MAGHREB
08/10/2013 15h:28 CET | Actualisé 08/10/2013 15h:29 CET

Tunisie: Une pétition signée par la majorité absolue des élus et un projet de loi pour contrer la feuille de route du quartet?

Le groupe parlementaire d'Ennahdha
Facebook/AncEnnahdha
Le groupe parlementaire d'Ennahdha

Le groupe parlementaire d'Ennahdha a publié deux documents ce mardi 8 octobre 2013. Le premier concerne une pétition signée par quelques 113 députés (dépassant ainsi la majorité absolue), réaffirmant l'attachement des signataires au maintien de l'Assemblée nationale constituante avec l'ensemble de ses prérogatives.

La même pétition énonce également l'attachement des élus à l'Organisation provisoire des pouvoirs publics (OPPP) en tant que loi fondamentale conférant la légitimité de chaque pouvoir et il n'est pas "envisageable d'y porter atteinte".

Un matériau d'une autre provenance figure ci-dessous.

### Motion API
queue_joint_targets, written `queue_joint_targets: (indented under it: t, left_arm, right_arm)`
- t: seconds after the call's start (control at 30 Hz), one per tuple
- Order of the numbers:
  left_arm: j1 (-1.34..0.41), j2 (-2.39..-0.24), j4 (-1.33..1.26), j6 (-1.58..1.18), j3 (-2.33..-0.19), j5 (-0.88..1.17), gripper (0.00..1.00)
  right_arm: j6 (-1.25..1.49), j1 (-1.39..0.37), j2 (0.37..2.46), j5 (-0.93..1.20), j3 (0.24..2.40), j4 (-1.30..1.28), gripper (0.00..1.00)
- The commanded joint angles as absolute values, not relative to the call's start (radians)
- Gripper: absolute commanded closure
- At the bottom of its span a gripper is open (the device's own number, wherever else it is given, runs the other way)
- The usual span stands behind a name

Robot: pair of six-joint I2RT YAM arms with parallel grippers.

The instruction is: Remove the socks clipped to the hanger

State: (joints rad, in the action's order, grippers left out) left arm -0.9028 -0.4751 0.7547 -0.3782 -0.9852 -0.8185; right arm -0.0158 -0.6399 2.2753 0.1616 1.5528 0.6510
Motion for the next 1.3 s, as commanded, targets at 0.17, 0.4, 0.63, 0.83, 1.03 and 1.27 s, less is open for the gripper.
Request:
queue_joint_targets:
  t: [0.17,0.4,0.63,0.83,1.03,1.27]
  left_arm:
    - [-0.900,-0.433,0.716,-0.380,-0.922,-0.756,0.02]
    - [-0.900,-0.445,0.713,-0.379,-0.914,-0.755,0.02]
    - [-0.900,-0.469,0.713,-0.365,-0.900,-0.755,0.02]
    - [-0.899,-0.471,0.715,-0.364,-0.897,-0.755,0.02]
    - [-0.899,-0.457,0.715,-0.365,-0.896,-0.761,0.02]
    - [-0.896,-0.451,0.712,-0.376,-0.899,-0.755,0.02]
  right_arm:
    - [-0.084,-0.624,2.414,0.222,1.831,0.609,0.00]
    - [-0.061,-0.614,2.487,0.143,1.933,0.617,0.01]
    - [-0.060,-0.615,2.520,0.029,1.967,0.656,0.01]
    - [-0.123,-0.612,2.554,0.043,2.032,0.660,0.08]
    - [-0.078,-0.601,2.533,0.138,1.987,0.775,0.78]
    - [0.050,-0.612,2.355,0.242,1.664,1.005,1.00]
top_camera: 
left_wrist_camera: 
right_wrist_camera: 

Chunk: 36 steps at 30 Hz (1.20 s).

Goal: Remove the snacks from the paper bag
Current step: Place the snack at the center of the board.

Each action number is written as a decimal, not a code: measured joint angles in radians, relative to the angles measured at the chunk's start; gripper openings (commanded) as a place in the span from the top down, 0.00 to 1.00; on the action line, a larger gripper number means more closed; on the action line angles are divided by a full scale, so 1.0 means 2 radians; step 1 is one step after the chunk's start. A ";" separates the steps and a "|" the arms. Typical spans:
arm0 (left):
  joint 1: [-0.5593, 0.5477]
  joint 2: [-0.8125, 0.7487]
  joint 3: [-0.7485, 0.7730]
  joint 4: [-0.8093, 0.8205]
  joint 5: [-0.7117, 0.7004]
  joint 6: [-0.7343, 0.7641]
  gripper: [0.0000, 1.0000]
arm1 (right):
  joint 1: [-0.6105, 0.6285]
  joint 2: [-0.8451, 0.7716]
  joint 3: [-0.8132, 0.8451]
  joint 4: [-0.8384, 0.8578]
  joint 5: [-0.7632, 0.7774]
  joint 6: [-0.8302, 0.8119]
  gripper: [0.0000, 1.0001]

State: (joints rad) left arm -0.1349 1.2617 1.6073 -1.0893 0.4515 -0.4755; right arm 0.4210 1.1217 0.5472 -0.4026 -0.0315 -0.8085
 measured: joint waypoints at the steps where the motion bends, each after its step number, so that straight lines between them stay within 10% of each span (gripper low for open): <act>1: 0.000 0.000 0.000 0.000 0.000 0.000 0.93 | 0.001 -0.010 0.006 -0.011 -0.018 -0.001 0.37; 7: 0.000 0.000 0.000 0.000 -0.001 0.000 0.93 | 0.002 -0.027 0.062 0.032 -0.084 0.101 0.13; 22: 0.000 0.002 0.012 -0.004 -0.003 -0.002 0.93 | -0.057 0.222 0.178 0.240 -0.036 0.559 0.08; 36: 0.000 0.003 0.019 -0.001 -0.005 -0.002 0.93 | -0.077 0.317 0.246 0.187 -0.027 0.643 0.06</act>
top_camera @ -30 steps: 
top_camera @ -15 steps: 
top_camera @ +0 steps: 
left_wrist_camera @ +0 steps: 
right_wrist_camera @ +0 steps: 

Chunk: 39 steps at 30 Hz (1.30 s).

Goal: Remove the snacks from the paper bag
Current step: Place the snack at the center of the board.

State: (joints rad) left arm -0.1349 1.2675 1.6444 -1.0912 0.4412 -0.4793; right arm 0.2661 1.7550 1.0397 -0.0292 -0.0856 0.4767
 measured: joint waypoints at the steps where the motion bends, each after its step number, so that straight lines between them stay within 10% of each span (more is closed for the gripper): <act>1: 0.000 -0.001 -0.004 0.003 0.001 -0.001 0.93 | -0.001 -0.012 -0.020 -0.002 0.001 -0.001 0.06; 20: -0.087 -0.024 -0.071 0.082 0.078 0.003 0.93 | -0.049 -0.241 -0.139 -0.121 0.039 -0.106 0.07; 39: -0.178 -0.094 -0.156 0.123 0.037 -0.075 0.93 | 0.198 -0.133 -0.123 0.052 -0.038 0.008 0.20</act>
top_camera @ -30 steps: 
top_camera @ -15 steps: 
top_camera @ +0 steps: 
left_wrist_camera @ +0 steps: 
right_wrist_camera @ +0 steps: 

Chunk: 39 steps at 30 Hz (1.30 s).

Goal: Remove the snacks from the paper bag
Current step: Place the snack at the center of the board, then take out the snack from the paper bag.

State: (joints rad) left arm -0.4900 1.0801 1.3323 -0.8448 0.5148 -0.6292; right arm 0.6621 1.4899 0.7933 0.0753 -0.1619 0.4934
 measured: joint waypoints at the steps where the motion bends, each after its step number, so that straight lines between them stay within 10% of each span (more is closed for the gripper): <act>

Par cette pétition signée par une majorité de députés d'Ennahdha, du CPR, Wafa, Al Mahaba et d'autres partis, la majorité absolue des élus se positionne contre l'esprit de l'initiative du quartet de médiation menant au dialogue national. En effet, l'initiative prévoit la révision de l'Organisation provisoire des publics afin de délimiter le champ d'action de l'ANC essentiellement à ses travaux constitutionnels et à l'élaboration des textes et instances nécessaires à l'organisation des prochaines élections.

Par ailleurs, un projet de loi relatif à l'organisation de référendums a été déposé ce mardi à l'Assemblée. Ce projet de loi signé par 12 députés (Ennahdha, CPR, Mahaba, etc.) prévoit la possibilité pour l'Assemblée nationale constituante de soumettre "une problématique, un texte ou plus qu'une problématique ou un texte" (sic) au référendum populaire.

Plus surprenant, le projet de loi prévoit que l'organisation de ce référendum pourrait se faire par "une commission intègre choisie par l'Assemblée", si l'Instance des élections (ISIE n'était pas encore mise en place). Les résultats du référendum ne pourraient pas faire l'objet d'aucune plainte, toujours selon le projet de loi.

Avec la publication de ces deux documents, les députés de la majorité s'inscrive à contre-courant du dialogue national, en insistant sur la suprématie de l'Assemblée nationale d'une part et en montrer de placer le peuple (par l'intermédiaire du référendum) comme arbitre des divergences entre les différentes parties.

Les députés retirés n'ont toujours pas décidé de retourner à l'ANC

La défiance entre les deux camps persiste malgré l'annonce du démarrage prochain du dialogue national. Les députés retirés n'entendent pas retourner à l'Assemblée nationale constituante avant que des accords n'aient été trouvés concernant les points de divergence sur la Constitution ou la démission du gouvernement.

"Nous verrons ce que donnerons les réunions préliminaires du dialogue national. Les doubles discours et les tentatives de semer le doute, je n’y accorde pas d’importance, si on parvient à accorder nos violons, c'est l'essentiel", a déclaré Karima Souid, députée d'Al Massar, au HuffPost Maghreb.

Pour la députée Nadia Chaâbane, Ennahdha cherche à "se se donner les pleins pouvoirs grâce à une courte majorité à l'ANC" et ainsi "mettre la main sur le pays". Dans la série signée nahdha "je fais tout pour faire avorter le dialogue".